Spooks in the Machine

I was called a philistine and worse for suggesting that virtual worlds like Second Life were anything but digital paradises where people were able to free themselves of pesky meat-space hindrances to inter-personal joy like their middling looks or inadequate personality. Today brings with it a small bit of vindication:

Intelligence officials who have examined [virtual worlds] say they’re convinced that the qualities that many computer users find so attractive about virtual worlds — including anonymity, global access and the expanded ability to make financial transfers outside normal channels — have turned them into seedbeds for transnational threats.

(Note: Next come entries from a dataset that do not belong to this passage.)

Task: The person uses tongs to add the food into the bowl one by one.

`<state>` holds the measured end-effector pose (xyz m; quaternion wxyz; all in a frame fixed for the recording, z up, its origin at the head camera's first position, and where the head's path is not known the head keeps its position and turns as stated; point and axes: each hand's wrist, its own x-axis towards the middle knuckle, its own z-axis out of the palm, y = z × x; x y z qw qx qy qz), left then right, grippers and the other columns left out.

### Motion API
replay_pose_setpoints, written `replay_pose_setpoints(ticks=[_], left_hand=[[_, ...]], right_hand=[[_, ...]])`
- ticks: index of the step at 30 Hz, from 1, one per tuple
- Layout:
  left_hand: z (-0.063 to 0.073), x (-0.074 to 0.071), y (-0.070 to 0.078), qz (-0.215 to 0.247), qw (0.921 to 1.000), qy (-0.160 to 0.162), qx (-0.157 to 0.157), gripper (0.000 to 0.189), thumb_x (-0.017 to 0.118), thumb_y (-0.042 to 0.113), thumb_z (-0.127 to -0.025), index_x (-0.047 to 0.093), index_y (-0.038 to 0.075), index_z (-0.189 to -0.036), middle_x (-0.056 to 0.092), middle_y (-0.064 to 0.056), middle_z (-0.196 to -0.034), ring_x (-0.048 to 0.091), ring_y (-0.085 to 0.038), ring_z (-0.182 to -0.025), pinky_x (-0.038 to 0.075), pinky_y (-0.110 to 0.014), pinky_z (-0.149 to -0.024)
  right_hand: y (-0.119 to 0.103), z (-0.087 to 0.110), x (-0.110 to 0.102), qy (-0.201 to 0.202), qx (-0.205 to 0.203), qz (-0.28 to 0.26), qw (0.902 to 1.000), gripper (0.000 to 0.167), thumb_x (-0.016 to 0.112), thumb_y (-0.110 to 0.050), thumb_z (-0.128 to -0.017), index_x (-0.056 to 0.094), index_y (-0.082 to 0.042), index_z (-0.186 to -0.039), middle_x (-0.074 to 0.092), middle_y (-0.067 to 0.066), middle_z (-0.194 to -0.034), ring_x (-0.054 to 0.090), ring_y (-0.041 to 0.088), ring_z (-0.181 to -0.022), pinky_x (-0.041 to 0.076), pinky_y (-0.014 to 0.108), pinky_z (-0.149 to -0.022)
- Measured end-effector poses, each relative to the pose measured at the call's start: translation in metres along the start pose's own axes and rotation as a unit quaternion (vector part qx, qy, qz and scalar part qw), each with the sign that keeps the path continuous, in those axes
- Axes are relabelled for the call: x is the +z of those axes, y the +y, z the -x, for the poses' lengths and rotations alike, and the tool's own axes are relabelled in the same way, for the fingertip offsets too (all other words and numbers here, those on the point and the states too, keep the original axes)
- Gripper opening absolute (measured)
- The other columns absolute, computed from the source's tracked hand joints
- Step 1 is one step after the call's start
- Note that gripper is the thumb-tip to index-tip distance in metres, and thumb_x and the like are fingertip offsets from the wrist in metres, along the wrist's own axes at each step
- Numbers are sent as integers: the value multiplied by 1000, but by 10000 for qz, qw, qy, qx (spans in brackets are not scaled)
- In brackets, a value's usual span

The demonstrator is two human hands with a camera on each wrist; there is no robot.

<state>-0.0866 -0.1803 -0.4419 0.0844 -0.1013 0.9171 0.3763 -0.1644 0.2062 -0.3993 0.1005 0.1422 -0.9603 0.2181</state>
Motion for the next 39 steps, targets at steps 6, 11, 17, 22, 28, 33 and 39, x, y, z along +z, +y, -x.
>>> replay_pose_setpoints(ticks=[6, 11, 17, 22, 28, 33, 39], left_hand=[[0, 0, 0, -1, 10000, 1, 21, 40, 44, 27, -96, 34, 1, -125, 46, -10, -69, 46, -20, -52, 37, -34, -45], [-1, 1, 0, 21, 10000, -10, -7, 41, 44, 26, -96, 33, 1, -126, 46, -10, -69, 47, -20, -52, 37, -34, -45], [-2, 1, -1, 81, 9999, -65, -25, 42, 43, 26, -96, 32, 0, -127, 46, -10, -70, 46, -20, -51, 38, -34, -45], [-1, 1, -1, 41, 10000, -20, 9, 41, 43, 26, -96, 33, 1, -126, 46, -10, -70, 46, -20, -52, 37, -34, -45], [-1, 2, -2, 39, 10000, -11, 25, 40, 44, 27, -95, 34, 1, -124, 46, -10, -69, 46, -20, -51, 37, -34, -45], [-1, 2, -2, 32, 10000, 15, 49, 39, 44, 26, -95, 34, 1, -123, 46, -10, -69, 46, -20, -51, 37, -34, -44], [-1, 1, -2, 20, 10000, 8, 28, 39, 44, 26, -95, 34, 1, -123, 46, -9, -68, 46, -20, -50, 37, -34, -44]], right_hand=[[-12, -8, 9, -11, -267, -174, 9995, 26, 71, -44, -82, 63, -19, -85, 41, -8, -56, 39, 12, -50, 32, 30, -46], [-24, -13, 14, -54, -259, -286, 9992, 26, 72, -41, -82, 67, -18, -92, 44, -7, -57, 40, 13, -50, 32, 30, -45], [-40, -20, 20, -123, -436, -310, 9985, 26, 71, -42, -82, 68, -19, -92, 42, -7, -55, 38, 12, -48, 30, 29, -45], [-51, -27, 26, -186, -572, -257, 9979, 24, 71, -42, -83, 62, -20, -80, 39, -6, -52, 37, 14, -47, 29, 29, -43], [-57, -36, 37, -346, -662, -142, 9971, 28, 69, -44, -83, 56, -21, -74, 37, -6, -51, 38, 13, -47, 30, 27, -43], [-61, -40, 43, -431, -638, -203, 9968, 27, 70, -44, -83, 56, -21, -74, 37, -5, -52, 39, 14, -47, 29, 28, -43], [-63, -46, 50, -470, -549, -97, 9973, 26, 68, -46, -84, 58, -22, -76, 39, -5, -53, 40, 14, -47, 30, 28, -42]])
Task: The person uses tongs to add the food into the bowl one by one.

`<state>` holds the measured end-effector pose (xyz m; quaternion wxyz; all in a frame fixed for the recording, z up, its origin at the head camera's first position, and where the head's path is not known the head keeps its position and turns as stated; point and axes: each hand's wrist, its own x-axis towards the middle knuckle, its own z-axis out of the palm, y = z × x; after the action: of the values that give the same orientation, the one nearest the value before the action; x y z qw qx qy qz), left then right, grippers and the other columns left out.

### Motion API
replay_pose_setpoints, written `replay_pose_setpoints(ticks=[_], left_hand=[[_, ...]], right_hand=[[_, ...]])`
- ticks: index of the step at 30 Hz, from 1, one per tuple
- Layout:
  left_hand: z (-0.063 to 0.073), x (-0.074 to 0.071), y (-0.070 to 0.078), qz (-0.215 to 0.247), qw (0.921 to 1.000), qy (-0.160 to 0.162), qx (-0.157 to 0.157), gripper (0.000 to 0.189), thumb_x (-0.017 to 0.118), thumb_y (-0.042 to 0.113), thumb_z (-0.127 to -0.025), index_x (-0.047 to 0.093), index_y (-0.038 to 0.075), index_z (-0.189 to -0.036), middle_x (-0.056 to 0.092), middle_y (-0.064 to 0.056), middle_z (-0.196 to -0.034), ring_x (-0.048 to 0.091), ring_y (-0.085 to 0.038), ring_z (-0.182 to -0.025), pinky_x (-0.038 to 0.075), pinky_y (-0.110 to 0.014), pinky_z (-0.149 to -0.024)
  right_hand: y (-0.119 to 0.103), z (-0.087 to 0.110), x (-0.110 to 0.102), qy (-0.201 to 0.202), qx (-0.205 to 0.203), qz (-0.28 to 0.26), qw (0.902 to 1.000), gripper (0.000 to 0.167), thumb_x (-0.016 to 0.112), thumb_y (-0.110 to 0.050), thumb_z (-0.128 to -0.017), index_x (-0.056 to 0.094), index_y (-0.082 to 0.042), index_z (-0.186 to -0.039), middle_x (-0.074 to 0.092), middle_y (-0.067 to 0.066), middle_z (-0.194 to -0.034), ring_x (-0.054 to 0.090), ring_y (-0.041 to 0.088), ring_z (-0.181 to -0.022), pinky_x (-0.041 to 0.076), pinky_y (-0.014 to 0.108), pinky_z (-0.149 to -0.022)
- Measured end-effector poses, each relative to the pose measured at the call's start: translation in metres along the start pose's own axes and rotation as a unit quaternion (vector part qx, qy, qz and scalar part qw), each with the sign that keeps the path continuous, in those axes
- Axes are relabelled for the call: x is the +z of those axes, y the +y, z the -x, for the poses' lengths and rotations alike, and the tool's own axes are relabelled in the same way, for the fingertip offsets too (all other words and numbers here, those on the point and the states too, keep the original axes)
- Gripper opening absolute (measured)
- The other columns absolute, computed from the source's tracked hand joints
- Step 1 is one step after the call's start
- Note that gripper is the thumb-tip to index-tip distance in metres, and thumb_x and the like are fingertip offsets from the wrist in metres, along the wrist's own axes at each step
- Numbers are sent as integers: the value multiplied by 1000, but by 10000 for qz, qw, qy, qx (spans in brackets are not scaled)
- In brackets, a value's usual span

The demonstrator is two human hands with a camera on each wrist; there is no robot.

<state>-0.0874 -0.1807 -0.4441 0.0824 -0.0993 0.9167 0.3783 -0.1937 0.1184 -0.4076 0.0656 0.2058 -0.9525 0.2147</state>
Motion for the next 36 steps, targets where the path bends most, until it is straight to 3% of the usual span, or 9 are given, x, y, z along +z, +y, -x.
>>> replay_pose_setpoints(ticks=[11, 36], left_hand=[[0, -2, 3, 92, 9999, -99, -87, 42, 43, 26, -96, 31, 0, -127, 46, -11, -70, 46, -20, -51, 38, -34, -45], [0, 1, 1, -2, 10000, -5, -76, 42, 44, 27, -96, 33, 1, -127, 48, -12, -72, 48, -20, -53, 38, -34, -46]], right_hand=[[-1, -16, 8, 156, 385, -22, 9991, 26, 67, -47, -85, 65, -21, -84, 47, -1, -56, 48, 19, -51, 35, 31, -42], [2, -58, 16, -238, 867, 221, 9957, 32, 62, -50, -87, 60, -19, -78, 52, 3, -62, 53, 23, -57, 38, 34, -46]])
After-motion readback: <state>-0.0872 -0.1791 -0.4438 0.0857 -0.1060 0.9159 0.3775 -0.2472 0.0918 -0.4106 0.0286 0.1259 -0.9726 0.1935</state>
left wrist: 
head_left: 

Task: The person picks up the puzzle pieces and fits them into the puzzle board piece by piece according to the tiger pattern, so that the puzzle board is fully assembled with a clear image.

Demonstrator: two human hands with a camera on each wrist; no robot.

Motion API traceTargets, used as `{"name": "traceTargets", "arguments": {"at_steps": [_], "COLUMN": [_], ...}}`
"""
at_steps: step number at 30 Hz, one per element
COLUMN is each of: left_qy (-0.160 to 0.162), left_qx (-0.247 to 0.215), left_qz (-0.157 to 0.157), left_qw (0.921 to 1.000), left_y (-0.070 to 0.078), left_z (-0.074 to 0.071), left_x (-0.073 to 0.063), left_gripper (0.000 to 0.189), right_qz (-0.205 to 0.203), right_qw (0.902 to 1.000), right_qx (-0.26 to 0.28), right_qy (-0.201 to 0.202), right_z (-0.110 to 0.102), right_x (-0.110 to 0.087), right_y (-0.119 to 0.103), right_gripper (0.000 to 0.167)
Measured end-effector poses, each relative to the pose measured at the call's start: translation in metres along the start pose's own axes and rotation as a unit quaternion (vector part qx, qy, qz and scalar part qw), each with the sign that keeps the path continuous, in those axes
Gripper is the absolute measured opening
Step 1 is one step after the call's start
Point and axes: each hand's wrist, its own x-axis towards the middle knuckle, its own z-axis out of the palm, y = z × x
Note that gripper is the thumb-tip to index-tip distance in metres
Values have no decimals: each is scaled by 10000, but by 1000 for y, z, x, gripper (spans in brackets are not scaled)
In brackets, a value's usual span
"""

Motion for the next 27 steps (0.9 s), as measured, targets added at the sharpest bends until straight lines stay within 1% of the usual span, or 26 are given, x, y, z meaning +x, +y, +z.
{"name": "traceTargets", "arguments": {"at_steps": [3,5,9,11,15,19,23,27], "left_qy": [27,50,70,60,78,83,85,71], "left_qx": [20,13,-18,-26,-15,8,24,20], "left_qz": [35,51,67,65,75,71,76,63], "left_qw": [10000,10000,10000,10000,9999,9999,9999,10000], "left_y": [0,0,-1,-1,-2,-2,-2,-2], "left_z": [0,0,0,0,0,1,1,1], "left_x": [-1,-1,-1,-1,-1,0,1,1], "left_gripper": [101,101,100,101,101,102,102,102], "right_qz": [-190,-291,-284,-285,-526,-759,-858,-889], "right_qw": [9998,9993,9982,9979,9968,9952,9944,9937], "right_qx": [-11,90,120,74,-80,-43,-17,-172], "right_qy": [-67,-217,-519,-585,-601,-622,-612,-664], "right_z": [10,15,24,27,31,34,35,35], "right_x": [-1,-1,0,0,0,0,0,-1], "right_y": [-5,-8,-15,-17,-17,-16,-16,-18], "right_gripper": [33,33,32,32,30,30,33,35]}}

Unlike the Matrix, death online does not also result in death in real life, but writ large that doesn’t matter much. If you are able to sufficiently enhance the ability to recruit and train operatives in an environment where distance, time and physical security do not matter, you’ve ratcheted up the threat level. Some people say you can’t learn to build bombs online; I say you can do surgery via the ‘Net so don’t tell me what cannot be done.
In light of all the hubbub about electronic surveillance by the government, the next question on your mind should be: are the spooks going to be invading the virtual world? Well, given that the government is not exactly going gangbusters with regards to HUMINT in the physical world, the idea that the CIA will be flooding the zone with virtual case officers is probably not a pressing one. Still, with future generations of agent handlers having grown up using using such technology, the fact that you can pull a tour of duty in cyberspace could be a boon for recruiting.